Queremos darnos cuenta de cómo reaccionamos ante el sexo –en su versión menos romántica – y ser conscientes así de los límites y tabúes sexuales que nos vienen de fábrica (por educación, entorno socio-cultural, etc). ¿Objetivo? Liberarnos, con la ayuda de la autora (ex prostituta por elección propia, ha escrito Diario de una ninfómana, Antimanual de sexo...), de esas trabas para que por fin tengas ese sexo que de verdad “te pone”.


¿Qué es lo normal?

“Me excita que mi chico me diga guarradas y me penetre por detrás. ¿Soy normal?”. Sí, al igual que Ana (23 años), tu también te haces la gran pregunta (¿qué es lo “sexualmente normal”?), he aquí el primer tabú sexual que debes eliminar.

- ¡Todo es normal! No existe absolutamente nada que puedas desear (evidentemente no hablamos aquí de enfermedades) que sea anormal. “Todo aquello que te produzca deseo, siempre que te respetes a ti misma y a la persona que tengas a tu lado, es sano y normalísimo”, matiza Valérie.

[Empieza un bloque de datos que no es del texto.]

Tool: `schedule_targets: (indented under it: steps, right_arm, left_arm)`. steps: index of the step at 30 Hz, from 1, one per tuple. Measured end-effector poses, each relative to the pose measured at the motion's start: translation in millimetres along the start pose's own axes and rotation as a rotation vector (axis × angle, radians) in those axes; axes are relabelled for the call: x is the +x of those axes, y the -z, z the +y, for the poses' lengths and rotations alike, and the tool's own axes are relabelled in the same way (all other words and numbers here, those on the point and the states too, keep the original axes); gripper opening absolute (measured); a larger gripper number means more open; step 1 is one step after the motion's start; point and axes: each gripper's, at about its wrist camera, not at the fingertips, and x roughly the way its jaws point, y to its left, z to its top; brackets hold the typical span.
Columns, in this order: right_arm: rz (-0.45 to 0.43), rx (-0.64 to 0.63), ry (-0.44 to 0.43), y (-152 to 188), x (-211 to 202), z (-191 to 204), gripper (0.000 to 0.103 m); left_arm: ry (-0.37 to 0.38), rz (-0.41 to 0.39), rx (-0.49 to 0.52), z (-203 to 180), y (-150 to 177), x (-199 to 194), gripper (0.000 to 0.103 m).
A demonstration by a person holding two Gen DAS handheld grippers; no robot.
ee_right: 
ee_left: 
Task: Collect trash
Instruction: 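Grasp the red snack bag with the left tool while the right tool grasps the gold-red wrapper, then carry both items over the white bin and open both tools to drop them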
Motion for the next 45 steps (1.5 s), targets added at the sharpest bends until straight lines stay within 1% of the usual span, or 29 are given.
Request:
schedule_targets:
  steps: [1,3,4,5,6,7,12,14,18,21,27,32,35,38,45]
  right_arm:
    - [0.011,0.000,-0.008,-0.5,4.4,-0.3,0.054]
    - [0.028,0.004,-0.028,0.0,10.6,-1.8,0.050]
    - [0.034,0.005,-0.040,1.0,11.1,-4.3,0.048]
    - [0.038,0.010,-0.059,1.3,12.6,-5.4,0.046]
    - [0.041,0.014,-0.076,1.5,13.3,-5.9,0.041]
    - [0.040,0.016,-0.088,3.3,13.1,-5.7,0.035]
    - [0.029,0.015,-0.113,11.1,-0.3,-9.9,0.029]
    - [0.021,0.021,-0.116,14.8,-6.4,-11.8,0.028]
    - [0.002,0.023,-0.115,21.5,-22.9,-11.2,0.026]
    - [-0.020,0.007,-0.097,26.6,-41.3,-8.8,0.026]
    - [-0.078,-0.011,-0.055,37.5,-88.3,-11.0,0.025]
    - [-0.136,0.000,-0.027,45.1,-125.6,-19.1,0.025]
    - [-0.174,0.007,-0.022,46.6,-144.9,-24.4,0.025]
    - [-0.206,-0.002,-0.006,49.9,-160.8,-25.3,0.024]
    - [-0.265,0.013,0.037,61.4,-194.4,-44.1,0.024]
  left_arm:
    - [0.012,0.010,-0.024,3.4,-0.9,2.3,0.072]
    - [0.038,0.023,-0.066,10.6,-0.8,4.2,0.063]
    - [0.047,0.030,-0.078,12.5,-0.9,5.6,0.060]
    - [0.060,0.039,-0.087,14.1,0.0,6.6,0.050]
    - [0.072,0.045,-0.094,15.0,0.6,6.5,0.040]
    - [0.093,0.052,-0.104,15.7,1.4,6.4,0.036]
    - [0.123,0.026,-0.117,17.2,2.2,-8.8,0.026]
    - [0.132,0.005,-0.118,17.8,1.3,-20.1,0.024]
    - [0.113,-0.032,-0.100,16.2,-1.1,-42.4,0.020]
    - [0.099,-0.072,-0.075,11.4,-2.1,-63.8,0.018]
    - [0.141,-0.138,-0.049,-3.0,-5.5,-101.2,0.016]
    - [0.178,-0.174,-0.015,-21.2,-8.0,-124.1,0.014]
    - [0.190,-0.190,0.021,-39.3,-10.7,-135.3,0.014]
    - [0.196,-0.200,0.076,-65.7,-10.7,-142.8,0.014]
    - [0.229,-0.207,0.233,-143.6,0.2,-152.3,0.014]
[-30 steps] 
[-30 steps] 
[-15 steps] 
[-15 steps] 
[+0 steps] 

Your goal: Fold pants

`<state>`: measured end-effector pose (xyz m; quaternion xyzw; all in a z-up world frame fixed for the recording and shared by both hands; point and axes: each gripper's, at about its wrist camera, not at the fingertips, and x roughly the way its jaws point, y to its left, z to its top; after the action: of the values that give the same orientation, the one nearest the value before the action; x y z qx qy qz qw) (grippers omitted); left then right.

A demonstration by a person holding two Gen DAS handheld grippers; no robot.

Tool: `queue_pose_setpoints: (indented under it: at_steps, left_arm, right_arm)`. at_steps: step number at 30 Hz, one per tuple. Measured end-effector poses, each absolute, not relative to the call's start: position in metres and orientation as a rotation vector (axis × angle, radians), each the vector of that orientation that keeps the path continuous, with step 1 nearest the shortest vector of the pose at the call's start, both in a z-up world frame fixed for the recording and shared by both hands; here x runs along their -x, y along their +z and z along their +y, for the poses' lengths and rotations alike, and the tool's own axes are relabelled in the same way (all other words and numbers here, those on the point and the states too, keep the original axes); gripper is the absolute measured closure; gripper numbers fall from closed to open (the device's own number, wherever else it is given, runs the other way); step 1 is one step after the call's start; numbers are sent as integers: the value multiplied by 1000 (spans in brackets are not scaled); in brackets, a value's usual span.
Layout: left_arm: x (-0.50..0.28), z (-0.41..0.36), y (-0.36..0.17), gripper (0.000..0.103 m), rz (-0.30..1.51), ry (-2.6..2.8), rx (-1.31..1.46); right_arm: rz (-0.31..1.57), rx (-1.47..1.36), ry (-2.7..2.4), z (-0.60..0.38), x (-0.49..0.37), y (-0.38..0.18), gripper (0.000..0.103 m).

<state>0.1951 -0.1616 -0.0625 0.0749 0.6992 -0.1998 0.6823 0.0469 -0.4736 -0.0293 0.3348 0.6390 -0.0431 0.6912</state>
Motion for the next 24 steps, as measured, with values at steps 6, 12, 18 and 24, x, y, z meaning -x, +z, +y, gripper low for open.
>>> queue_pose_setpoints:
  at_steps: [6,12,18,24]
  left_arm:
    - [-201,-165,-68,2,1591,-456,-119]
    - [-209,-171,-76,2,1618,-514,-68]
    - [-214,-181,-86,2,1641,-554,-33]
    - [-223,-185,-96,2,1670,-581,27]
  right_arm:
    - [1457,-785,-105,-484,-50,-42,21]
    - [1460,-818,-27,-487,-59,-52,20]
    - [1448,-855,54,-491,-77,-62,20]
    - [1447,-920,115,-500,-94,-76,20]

- “El sexo es natural y necesario, además de irrenunciable”, asegura la autora, “pero hay que acercarse a él eliminando el sentimiento de culpa que nos inculcan desde pequeñas. Hay que liberarse, solo hay que dejar de sentirse culpable y disfrutar con ello: entender que tu cuerpo es un templo, no una prisión”.

- El sexo nos humaniza: “En vez de pensar que cuanto más sexo se practica más animal eres, tenemos que pensar que éste nos humaniza. No es un acto animal: ¿tú crees que al mono le importa encontrarle el punto G a la mona?”.


Eres un ser sexual

Parece ingenuo, pero según Valérie, el segundo paso tras entender que –te guste lo que te guste– eres normal es comprender que vas a tener deseo sexual toda tu vida. “Eres un ser sexuado. Para siempre. Una razón de peso para que desde ya convivas con él y le saques el máximo partido”. Para ello, te recomienda:

- Que no te asuste: “habla del sexo en positivo, nunca en términos negativos, porque en vez de darle el valor que tiene, lo conviertes en un problema”.

- Sé natural: “Y sobre todo ¡déjate de tonterías con tu cuerpo! Las mujeres estamos tan pendientes del físico que en vez de disfrutar del momento solo pensamos en que nos van a ver el michelín. Por mi experiencia, que es larga, te aseguro que ellos jamás reparan en eso, y que lo único que buscan es tu entrega”.

- Toca y siente: “La palabra tabú viene del indonesio y significa, literalmente ‘no tocar’. Así que tienes que hacer lo contrario. Empieza por tocarte a ti misma hasta que te conozcas tan bien que sepas guiar sin titubeos al hombre, y después toca todo –y digo todo– de tu pareja”.

- Provócate: “Para provocar a los demás, antes debes saber cómo excitarte a ti misma. Mis diarios escandalizan a la gente porque escribo que me masturbo mirando porno. ¿Qué creen? ¿Que a las mujeres no nos gusta? Busca aquello que te excite y después compártelo con quien quieras”.


¿Sexo sin amor?

He aquí otro gran tabú sexual: las mujeres sólo disfrutamos del sexo con amor. “Este pensamiento es una trampa social. Como las mujeres no tenemos ‘estro’ (el celo de las hembras animales), siempre estamos predispuestas al sexo sin que se nos note. Ese miedo a que nos acostemos con cualquiera cuando nos dé la gana ha hecho que los hombres se hayan inventado esta teoría del “sexo con amor”. Para atarnos corto”. Te da sus argumentos:

- Dicotomía entre putas y santas: “El control del deseo de la mujer es a través del amor: si yo digo que me gusta el sexo con amor y también por puro sexo, paso directamente al bando de las putas. Si lo dice un hombre, no solo no se le juzga, sino que hasta se le respeta”.

- ¿Seré ninfómana? “Que no te asuste que te guste el sexo porque sí. Las ninfómanas no existen. Antes, en el siglo XIX, se hablaba en psicología de las “mujeres histéricas” y del “furor uterino”. Aún seguimos arrastrando esto. Ser una mujer con el deseo sexual hiperactivo, no es estar enferma ¡sino liberada!”.

- Los beneficios del sexo por sexo “no son ni mejores ni peores que los que se tienen cuando amas a la pareja. A ver si nos enteramos de una vez: no follamos con un cuerpo, sino con la cabeza. Aunque te acuestes con un desconocido, en el momento del acto sexual, aunque sea durante segundos, piensas en el otro con cierto amor: eso es el feeling”.